**REQUIRED ACTION**
Using the listing below, work out the number of lines in which "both" appears; return only that figure.

**DATA FOR PROCESSING**
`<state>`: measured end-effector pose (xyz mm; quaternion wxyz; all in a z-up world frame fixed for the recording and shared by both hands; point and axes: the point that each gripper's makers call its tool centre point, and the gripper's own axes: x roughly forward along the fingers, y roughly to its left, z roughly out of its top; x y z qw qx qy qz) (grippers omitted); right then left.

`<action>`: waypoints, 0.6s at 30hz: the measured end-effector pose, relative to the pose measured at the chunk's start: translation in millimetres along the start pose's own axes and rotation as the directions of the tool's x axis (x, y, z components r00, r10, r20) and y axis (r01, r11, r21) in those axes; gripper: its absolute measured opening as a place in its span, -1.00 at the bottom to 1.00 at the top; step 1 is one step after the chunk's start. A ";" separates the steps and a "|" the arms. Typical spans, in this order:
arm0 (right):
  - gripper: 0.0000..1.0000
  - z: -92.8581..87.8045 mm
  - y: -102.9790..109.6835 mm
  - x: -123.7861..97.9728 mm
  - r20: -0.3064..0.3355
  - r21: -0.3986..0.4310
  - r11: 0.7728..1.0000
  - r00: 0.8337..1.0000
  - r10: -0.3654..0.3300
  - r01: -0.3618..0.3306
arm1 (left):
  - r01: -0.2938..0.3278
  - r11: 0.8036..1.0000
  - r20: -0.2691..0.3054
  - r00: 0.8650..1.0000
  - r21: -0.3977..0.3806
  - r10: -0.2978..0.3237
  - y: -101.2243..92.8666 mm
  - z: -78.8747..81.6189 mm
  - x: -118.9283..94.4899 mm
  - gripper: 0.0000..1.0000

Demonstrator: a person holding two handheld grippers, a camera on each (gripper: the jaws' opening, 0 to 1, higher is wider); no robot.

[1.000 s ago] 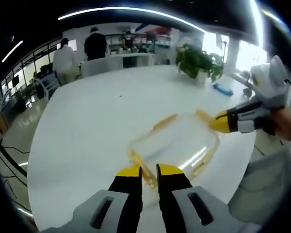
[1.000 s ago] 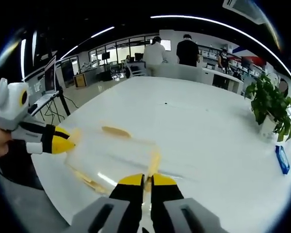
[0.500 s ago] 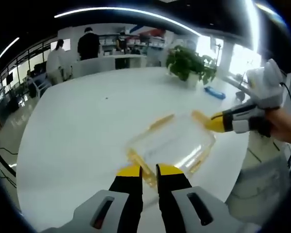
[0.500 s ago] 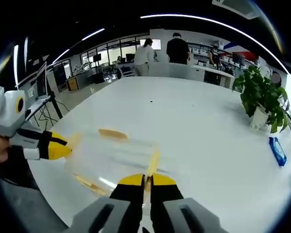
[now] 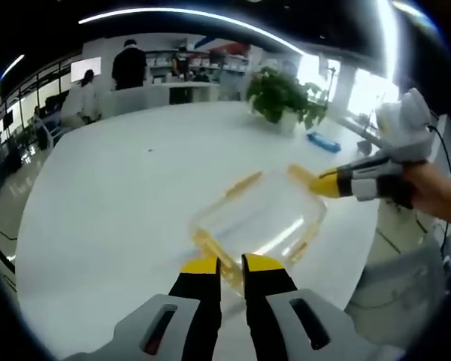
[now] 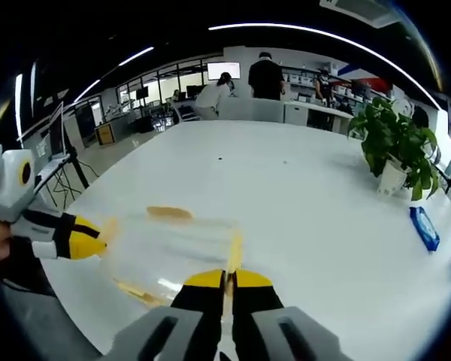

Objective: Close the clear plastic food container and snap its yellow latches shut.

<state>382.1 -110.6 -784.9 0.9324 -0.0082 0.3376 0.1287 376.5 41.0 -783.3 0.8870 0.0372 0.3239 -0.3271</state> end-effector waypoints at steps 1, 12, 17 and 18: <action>-1.00 -0.5 -1.0 0.1 -0.001 0.002 1.000 1.000 -0.002 0.002 | 0.002 1.000 -0.001 1.000 -0.001 -0.002 -0.7 -0.2 0.6 -0.87; -1.00 -7.4 -6.5 2.5 -0.015 0.023 1.000 1.000 -0.007 0.007 | 0.008 1.000 -0.016 1.000 -0.010 -0.008 -6.2 -4.4 6.4 -0.88; -1.00 -15.4 -4.1 4.6 -0.020 0.041 0.999 1.000 -0.006 0.007 | 0.000 1.000 -0.026 1.000 -0.013 0.000 -2.7 -6.9 7.7 -0.89; -1.00 -17.8 -4.6 5.5 -0.024 0.043 0.999 1.000 -0.006 0.007 | 0.001 1.000 -0.029 1.000 -0.010 -0.001 -2.9 -7.7 8.0 -0.89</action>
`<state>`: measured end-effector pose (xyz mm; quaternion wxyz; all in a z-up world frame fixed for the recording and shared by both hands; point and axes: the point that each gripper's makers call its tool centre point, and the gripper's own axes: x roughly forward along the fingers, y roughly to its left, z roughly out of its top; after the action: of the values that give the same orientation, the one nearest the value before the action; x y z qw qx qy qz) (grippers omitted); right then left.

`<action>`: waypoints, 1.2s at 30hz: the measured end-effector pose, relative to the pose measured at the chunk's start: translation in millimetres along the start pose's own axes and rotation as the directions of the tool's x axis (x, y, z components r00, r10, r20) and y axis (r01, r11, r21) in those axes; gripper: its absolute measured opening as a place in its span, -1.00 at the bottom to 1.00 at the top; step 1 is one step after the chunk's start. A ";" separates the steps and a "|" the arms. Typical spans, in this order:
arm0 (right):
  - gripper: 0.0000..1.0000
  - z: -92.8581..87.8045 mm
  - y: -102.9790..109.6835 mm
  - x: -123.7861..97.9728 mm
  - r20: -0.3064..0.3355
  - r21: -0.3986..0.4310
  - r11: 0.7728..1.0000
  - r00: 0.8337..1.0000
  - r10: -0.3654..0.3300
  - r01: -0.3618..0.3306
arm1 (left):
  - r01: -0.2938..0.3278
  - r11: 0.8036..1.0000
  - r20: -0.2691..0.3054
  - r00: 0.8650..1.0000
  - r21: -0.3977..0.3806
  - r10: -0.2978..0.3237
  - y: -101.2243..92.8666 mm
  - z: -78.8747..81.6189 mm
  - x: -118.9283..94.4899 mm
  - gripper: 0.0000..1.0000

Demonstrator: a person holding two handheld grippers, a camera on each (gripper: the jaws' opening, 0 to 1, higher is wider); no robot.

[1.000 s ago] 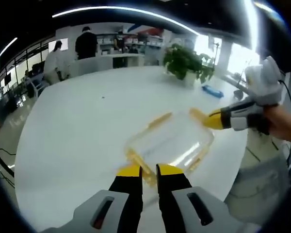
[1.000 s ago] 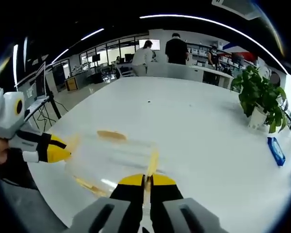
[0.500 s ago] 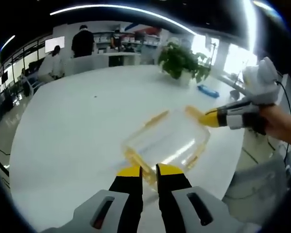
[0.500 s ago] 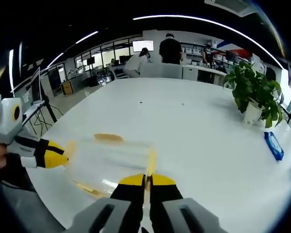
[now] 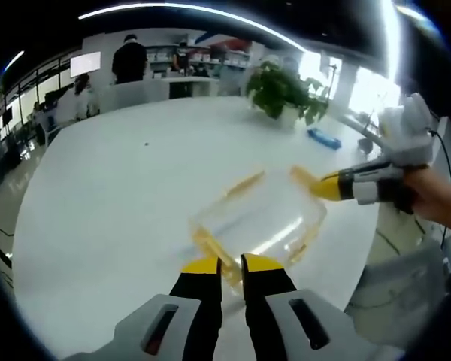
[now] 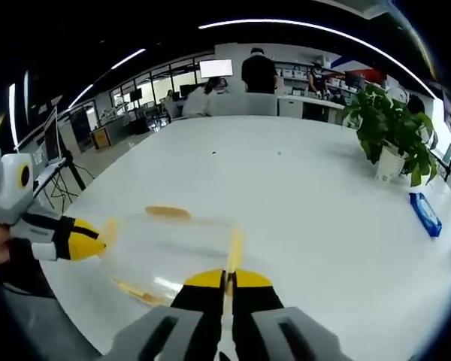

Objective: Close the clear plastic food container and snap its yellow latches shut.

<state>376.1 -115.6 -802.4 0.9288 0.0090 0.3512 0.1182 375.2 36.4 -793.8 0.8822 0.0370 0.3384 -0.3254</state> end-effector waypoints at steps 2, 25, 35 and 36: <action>-1.00 -3.0 -1.6 0.4 -0.005 0.008 1.000 1.000 -0.001 0.001 | 0.001 1.000 0.003 1.000 -0.005 -0.001 -0.7 0.3 1.0 -0.89; -1.00 -5.4 -1.2 3.1 0.025 0.012 1.000 1.000 0.015 -0.015 | -0.011 0.999 0.001 1.000 -0.039 0.011 2.7 -12.4 -1.0 -1.00; -1.00 -5.5 -1.3 2.6 0.036 0.015 1.000 0.999 0.014 -0.014 | 0.008 0.995 0.013 1.000 -0.095 -0.006 4.9 -11.7 -1.2 -0.98; -1.00 -5.5 -1.6 2.6 0.036 0.021 1.000 0.999 0.015 -0.016 | 0.008 0.994 0.017 1.000 -0.109 -0.006 5.3 -12.2 -1.3 -0.98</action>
<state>374.7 -116.9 -808.5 0.9338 0.0239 0.3357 0.1213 370.6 44.8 -803.2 0.8845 -0.0152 0.3486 -0.3098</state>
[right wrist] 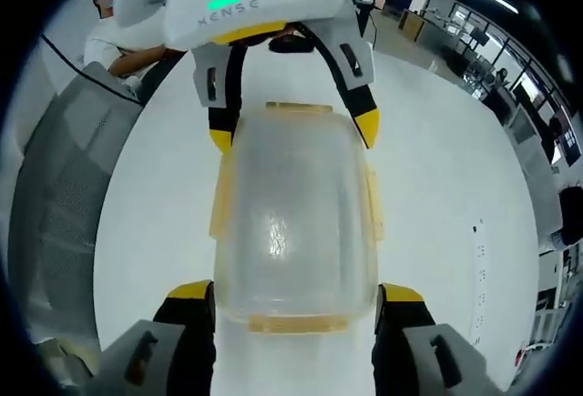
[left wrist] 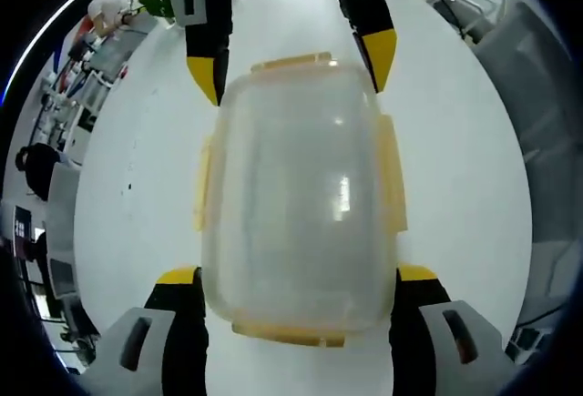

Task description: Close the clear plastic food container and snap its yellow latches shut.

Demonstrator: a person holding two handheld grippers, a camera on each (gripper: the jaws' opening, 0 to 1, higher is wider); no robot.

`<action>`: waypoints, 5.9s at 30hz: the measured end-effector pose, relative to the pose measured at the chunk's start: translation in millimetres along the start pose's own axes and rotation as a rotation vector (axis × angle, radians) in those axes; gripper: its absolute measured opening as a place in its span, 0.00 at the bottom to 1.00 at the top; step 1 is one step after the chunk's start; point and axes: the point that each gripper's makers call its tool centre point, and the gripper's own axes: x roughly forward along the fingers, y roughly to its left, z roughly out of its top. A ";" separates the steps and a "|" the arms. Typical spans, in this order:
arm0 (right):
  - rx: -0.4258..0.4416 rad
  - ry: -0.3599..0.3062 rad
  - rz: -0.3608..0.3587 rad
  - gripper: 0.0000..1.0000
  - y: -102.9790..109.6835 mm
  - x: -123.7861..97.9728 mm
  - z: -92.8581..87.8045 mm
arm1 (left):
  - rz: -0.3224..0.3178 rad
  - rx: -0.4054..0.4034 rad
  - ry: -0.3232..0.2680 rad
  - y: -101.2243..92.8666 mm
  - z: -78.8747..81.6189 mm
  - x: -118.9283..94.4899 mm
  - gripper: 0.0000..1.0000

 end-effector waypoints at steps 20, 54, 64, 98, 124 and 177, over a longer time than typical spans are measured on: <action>-0.003 -0.004 0.002 0.70 -16.7 6.9 13.7 | 0.008 0.004 0.010 16.3 -16.2 0.3 0.81; 0.109 -0.105 -0.090 0.87 -1.1 -3.5 9.6 | 0.096 -0.150 -0.103 11.7 -12.4 -20.7 0.86; 0.155 -0.121 -0.128 0.87 1.3 -13.1 8.9 | 0.122 -0.188 -0.134 4.8 -12.6 -28.2 0.86; 0.288 -0.230 -0.188 0.87 56.8 -32.8 11.1 | 0.197 -0.337 -0.249 -33.3 -17.7 -68.9 0.84; 0.453 -0.401 -0.343 0.88 111.1 -51.2 -13.2 | 0.284 -0.635 -0.415 -94.3 -39.9 -95.2 0.82; 0.675 -0.610 -0.556 0.91 197.6 -77.9 -50.5 | 0.429 -0.828 -0.577 -178.8 -48.4 -127.9 0.86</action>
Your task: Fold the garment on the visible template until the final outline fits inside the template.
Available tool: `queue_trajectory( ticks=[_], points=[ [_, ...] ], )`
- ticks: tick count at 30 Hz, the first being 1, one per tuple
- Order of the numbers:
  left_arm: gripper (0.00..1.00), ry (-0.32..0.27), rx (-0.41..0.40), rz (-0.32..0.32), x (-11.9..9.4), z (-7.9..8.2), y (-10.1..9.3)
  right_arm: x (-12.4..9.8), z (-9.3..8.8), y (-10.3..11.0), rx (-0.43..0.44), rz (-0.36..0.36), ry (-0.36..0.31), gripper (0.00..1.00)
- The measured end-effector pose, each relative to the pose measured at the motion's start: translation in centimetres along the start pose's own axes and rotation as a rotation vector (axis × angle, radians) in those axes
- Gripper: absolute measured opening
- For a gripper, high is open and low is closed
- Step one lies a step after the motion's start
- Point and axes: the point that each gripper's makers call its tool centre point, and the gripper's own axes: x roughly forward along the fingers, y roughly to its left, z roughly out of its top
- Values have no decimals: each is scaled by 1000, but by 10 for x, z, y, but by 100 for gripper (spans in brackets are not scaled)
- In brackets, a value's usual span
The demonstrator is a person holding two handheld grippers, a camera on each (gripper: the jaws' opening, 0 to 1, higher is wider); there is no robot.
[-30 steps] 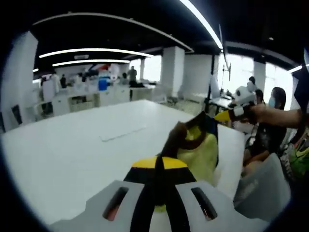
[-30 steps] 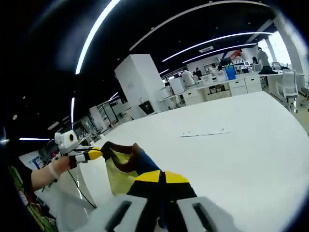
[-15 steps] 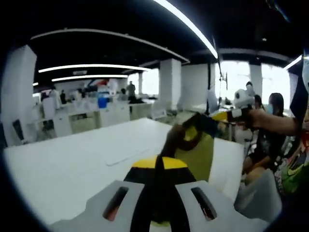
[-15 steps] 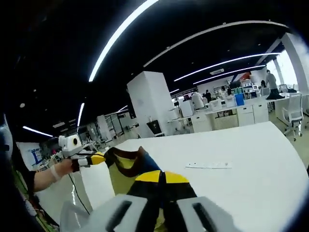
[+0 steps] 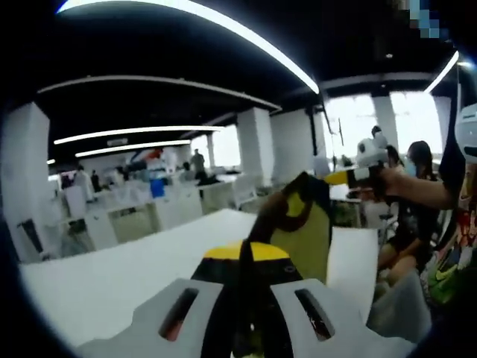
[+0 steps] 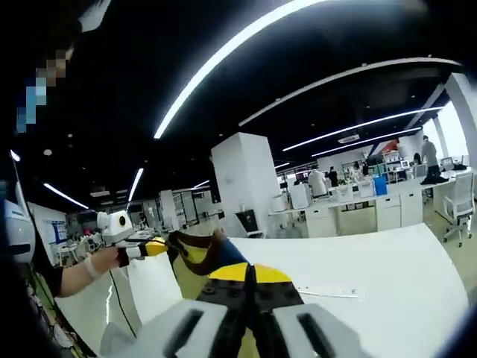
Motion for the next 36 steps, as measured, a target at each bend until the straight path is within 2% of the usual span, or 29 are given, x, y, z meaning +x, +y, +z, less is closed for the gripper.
queue_trajectory(
  ticks=[3, 6, 10, 13, 16, 17, 19, 22, 24, 27, 31, 32, 36],
  points=[
    [0, -30, 44, 3, -3, 12, 0, -2, 13, 8, -31, 10, -14, 0],
    [0, -52, 38, 4, -6, 24, -1, -4, 25, 14, -46, 19, -38, 0],
    [0, -67, 57, -7, -8, 33, -3, -5, 38, 17, -58, 25, -65, 0],
    [0, -71, 47, -14, -7, 33, -3, -4, 39, 14, -56, 31, -73, 0],
    [0, -81, -5, -10, -5, 26, 3, 0, 26, 4, -36, 19, -51, 0],
    [0, -63, -44, -8, -3, 19, 5, 1, 20, 1, -20, 14, -41, 0],
    [0, -61, -45, 3, -1, 11, 11, 2, 11, -2, 29, 22, -35, 0],
    [0, -35, -110, 6, 6, -7, 16, 9, -8, -13, 58, 11, 5, 0],
    [0, 3, -80, 11, 14, -24, 19, 13, -18, -19, 51, 2, 20, 0],
    [0, 31, -152, 16, 26, -46, 26, 21, -36, -30, 65, -16, 64, 0],
    [0, 71, -150, 18, 45, -72, 36, 32, -56, -50, 80, -30, 109, 0],
    [0, 88, -188, 20, 51, -81, 41, 36, -61, -56, 86, -35, 119, 0],
    [0, 117, -202, 23, 69, -103, 54, 49, -80, -75, 90, -42, 161, 0]
  ],
)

**WORKED SOLUTION**
2